Let \(\hat{\sigma}^2 = \frac{1}{n} \sum_{i = 1}^n (Y_i -\bar{Y})^2\).

\[ \begin{aligned} Bias(\hat{\sigma}^2 | \sigma^2 = \sigma_0^2) &= E[\hat{\sigma}^2|\sigma_0^2] - \sigma_0^2\\ &= - \sigma_0^2 + \frac{1}{n} \sum_{i = 1}^n E[(Y_i -\bar{Y})^2|\sigma_0^2]\\ &= - \sigma_0^2 + \frac{1}{n} \sum_{i=1}^n \left[ E[Y_i^2 |\sigma_0^2] - 2E[Y_i \bar{Y}|\sigma_0^2] + E[\bar{Y}^2 | \sigma_0^2] \right] \end{aligned} \]

Recall that for any random variable X, \(Var(X) = E[X^2] - E[X]^2\). Using this fact, we continue our proof above:

\[ \begin{aligned} &= -\sigma_0^2 +(\sigma_0^2 + \theta^2) -2 \frac{1}{n} \sum_{i=1}^n \left[ E~\left(Y_i \frac{1}{n}\sum_j Y_j\right) | \sigma_0^2 \right] + \left(\frac{\sigma_0^2}{n} + \theta^2\right)\\ &= 2\theta^2 + \frac{\sigma_0^2}{n} - \frac{2}{n} \left(n\theta^2 - \sigma_0^2 \right)\\ &= \frac{(n-1)\sigma_0^2}{n} \end{aligned} \]

Solution 2

\[ \begin{aligned} \hat{\theta}_{MLE} &= \bar{Y} = \frac{1}{n}\sum_{i=1}^n Y_i\\ \hat{\theta}_B &= \frac{n\bar{y}+a}{n+a+b} = \end{aligned} \]

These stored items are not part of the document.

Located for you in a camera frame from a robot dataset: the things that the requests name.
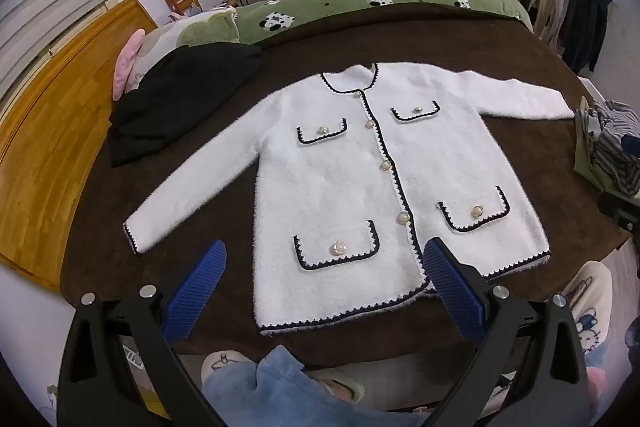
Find green panda-print blanket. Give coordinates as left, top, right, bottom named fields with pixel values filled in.
left=232, top=0, right=533, bottom=48

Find beige slipper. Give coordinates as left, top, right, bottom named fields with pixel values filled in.
left=310, top=369, right=366, bottom=403
left=200, top=349, right=256, bottom=388

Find person's blue fleece pants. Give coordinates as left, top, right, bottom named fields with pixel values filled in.
left=202, top=346, right=431, bottom=427

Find green and white pillow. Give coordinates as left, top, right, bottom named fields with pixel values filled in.
left=135, top=7, right=241, bottom=72

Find brown blanket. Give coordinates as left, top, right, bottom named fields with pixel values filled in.
left=60, top=2, right=631, bottom=368

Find wooden headboard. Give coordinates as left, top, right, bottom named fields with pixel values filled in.
left=0, top=0, right=158, bottom=293

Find dark hanging jacket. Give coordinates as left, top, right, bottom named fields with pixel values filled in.
left=560, top=0, right=613, bottom=75

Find black garment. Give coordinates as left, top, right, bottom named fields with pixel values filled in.
left=109, top=44, right=263, bottom=168

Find pile of striped clothes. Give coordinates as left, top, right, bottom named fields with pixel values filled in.
left=572, top=96, right=640, bottom=198

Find cartoon print cushion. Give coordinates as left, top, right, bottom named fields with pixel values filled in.
left=557, top=259, right=613, bottom=363

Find pink plush pillow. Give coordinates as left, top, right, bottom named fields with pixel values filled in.
left=112, top=29, right=146, bottom=102

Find white fuzzy cardigan jacket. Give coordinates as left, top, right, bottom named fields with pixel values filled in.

\[ \begin{aligned} MSE(\hat{\theta}_{MLE}|\theta) &= \frac{\theta(1-\theta)}{n}\\ MSE(\hat{\theta}_B|\theta) &= \frac{n}{n + a + b}\bar{Y} + \frac{a + b}{n + a + b} \frac{a}{a + b} = w \bar{Y} + (1-w)\frac{a}{a+b}\\ &= w^2Var(\bar{Y} | \theta) + (1-w)^2 \left(\frac{a}{a+b} - \theta\right)^2\\ &= {w^2} \frac{\theta(1-\theta)}{n} + (1-w)^2 \left(\frac{a}{a+b} - \theta\right)^2 \end{aligned} \] For the Bayesian estimator to have smaller MSE than the MLE, we need

\[ \begin{aligned} \left(\frac{a}{a+b} - \theta\right)^2 &\leq \frac{\theta(1 - \theta)}{n} \frac{1 + w}{1 - w}\\ &\leq \frac{\theta(1 - \theta) (2n + a + b)}{n(a+b)} \end{aligned} \]

In words, if our prior guess \(a / (a+b)\) is “close enough” to \(\theta\), where “close enough” is defined by the inequality above and is proportional to the variance of the estimator, then the MSE of the Bayesian estimator is smaller.